Robert F. McDermott, University of Wisconsin, Madison
One of the remarkable recent discoveries in information science is that quantum mechanics can lead to efficient solutions for problems that are intractable on conventional classical computers. While there has been tremendous recent progress in the realization of small-scale quantum circuits comprising of order 10 quantum bits (“qubits”), research indicates that a fault-tolerant quantum computer that exceeds what is possible on existing classical machines will require a network of thousands or millions of qubits, far beyond current capabilities. Robust approaches to the measurement and control of large-scale next-generation quantum machines have yet to be developed.
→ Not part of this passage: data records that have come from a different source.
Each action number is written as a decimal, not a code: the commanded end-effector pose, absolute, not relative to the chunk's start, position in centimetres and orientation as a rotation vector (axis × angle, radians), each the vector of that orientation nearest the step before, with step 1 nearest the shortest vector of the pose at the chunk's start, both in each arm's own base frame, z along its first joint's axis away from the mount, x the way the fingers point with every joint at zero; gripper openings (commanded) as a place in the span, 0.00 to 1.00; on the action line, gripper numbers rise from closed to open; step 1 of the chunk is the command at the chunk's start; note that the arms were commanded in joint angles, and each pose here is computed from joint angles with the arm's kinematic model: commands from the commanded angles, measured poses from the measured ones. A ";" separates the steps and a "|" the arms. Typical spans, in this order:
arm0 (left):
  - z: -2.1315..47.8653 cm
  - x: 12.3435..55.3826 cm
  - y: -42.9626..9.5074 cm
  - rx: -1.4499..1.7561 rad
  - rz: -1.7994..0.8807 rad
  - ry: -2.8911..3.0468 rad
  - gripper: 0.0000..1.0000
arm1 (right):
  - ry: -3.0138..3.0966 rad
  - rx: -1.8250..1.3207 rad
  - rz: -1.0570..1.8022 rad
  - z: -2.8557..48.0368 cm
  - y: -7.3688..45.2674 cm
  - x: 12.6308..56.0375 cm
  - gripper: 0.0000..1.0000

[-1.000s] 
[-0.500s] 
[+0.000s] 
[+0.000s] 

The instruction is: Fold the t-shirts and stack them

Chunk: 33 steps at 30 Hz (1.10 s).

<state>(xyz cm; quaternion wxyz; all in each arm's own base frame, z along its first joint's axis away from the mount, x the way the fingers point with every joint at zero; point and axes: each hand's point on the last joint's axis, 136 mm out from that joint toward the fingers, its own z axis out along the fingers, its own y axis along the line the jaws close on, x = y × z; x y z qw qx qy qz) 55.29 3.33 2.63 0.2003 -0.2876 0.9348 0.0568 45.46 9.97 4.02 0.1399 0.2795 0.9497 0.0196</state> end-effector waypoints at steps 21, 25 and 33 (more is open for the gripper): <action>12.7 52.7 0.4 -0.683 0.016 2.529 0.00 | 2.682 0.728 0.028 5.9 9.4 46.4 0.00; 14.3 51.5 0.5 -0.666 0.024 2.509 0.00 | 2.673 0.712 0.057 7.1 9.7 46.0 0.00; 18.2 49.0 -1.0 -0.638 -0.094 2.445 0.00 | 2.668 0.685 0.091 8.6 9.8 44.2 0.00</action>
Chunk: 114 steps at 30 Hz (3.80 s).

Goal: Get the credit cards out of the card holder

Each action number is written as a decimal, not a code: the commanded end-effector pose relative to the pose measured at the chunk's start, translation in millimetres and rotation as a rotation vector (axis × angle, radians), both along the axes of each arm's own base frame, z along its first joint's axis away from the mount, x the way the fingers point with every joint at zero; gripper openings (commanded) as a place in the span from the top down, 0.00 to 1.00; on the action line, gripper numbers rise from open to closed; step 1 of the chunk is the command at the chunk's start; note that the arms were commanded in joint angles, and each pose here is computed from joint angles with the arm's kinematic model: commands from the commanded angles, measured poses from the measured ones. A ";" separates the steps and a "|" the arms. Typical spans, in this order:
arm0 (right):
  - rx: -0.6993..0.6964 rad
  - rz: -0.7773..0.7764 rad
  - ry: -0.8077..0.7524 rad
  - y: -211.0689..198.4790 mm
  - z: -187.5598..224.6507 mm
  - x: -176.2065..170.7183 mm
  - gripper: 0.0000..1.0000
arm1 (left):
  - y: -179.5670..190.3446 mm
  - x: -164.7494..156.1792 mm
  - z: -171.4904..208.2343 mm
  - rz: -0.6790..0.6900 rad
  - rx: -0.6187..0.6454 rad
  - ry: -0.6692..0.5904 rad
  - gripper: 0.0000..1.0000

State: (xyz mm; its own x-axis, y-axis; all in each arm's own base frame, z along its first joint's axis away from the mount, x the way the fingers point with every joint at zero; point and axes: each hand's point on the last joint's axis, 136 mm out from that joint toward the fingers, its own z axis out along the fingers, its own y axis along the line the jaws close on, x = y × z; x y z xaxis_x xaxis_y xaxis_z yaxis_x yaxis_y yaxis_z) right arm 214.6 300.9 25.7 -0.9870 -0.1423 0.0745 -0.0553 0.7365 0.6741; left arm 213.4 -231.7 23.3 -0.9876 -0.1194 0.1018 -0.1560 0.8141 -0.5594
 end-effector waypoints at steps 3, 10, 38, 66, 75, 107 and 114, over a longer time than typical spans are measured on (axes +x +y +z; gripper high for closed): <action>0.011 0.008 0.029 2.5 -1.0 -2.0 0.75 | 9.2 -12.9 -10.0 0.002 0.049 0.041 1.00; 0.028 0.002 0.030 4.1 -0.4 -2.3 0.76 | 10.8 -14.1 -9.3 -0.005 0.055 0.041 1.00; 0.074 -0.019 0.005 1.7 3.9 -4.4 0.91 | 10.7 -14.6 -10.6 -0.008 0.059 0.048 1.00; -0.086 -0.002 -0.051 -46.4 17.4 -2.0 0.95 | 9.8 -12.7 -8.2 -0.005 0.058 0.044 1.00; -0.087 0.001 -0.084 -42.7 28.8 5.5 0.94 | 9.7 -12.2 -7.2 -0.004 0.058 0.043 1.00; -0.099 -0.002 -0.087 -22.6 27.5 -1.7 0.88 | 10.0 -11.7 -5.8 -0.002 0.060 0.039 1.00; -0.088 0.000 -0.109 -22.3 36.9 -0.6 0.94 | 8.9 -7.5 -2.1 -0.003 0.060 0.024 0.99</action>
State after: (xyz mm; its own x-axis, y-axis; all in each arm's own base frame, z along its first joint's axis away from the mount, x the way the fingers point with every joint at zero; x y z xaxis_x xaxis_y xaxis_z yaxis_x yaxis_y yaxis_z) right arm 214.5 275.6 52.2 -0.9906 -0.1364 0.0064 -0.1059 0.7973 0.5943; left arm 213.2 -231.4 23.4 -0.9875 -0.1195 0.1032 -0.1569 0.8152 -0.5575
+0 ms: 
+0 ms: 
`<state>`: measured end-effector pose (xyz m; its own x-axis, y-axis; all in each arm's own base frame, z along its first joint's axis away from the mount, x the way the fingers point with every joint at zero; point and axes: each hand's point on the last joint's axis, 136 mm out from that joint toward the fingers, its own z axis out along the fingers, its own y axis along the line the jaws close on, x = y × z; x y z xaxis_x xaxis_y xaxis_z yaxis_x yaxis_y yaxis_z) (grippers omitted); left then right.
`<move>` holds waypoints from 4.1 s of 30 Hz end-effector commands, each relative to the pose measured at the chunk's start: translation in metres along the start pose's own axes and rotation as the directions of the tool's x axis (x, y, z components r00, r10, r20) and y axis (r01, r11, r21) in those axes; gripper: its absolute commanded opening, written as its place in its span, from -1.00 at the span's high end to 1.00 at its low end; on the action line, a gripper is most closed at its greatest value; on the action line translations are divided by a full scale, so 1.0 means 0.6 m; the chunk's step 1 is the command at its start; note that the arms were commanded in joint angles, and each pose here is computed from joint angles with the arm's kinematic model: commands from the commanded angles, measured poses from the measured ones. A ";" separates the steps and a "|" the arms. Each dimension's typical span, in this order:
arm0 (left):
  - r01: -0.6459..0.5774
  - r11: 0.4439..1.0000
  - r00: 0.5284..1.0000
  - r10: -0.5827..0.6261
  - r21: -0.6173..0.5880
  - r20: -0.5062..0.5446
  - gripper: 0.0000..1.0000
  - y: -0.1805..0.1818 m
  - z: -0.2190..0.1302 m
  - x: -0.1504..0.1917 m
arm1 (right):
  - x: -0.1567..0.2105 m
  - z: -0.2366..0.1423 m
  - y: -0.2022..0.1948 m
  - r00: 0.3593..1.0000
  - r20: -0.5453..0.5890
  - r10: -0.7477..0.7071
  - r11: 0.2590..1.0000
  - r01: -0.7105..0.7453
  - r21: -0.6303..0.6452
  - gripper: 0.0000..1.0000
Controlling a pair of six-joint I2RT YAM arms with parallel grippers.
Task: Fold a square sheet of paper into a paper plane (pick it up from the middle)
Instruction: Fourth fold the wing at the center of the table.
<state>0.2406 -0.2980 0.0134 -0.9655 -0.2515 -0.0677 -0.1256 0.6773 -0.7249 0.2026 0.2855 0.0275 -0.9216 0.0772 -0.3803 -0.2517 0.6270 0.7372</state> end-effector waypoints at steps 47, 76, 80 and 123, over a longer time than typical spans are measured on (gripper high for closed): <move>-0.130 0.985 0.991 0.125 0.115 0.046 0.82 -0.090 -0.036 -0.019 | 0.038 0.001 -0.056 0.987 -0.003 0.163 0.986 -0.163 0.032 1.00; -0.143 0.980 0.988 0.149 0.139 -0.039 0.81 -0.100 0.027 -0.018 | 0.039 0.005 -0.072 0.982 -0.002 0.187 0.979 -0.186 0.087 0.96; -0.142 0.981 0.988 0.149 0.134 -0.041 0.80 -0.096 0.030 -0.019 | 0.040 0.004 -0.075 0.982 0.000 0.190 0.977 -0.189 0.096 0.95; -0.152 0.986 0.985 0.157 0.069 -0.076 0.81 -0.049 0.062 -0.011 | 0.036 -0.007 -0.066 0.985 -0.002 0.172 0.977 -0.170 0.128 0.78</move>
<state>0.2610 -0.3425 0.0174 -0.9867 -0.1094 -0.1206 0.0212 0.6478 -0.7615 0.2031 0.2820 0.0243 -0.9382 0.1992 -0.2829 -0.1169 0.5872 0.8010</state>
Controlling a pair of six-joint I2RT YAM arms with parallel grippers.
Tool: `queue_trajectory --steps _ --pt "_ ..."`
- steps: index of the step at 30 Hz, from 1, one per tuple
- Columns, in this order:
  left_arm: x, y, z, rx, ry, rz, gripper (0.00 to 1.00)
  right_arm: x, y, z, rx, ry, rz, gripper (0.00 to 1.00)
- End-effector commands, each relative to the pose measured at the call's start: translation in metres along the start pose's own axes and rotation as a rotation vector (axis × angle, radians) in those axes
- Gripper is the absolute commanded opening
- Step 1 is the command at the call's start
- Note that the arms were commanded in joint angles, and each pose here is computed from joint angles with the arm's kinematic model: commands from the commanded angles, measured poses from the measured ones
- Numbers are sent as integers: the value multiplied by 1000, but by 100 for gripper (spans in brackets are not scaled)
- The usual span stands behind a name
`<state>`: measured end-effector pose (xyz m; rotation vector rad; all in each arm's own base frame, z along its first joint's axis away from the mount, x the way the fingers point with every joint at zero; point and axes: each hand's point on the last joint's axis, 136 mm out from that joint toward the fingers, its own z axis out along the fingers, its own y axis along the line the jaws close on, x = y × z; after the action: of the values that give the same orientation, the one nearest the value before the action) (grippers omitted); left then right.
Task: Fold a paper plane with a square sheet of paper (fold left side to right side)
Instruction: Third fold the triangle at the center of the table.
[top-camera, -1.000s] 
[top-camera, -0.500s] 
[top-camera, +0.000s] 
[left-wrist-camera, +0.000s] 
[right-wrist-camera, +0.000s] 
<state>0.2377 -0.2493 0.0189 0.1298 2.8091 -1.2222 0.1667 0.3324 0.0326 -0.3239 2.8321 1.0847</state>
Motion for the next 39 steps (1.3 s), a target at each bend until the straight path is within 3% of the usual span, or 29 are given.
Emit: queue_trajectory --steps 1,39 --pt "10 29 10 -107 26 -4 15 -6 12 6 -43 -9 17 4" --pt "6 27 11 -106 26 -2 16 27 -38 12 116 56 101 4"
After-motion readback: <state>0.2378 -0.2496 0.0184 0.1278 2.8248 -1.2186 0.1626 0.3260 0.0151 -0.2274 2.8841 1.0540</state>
In this talk I describe an experimental program to develop high-fidelity qubit measurement and control circuitry based on the superconducting Single Flux Quantum (SFQ) digital logic family. Qubit measurement is performed by mapping the state to the microwave photon occupation of a linear resonator followed by subsequent microwave photodetection. This scheme provides access to the binary digital output of qubit measurement at the millikelvin experimental stage, without the need for room-temperature heterodyne measurement and thresholding. Coherent control of the qubit is performed using complex trains of quantized SFQ voltage pulses derived from optimal control theory. Each of these pulses provides a delta function-like kick to the qubit, inducing a complex trajectory on the Bloch sphere that is tailored to minimize leakage errors. These two efforts point a direction toward the integration of a large-scale superconducting quantum processor with proximal classical superconducting logic for the purposes of reducing latency, wiring heat load, and overall system footprint.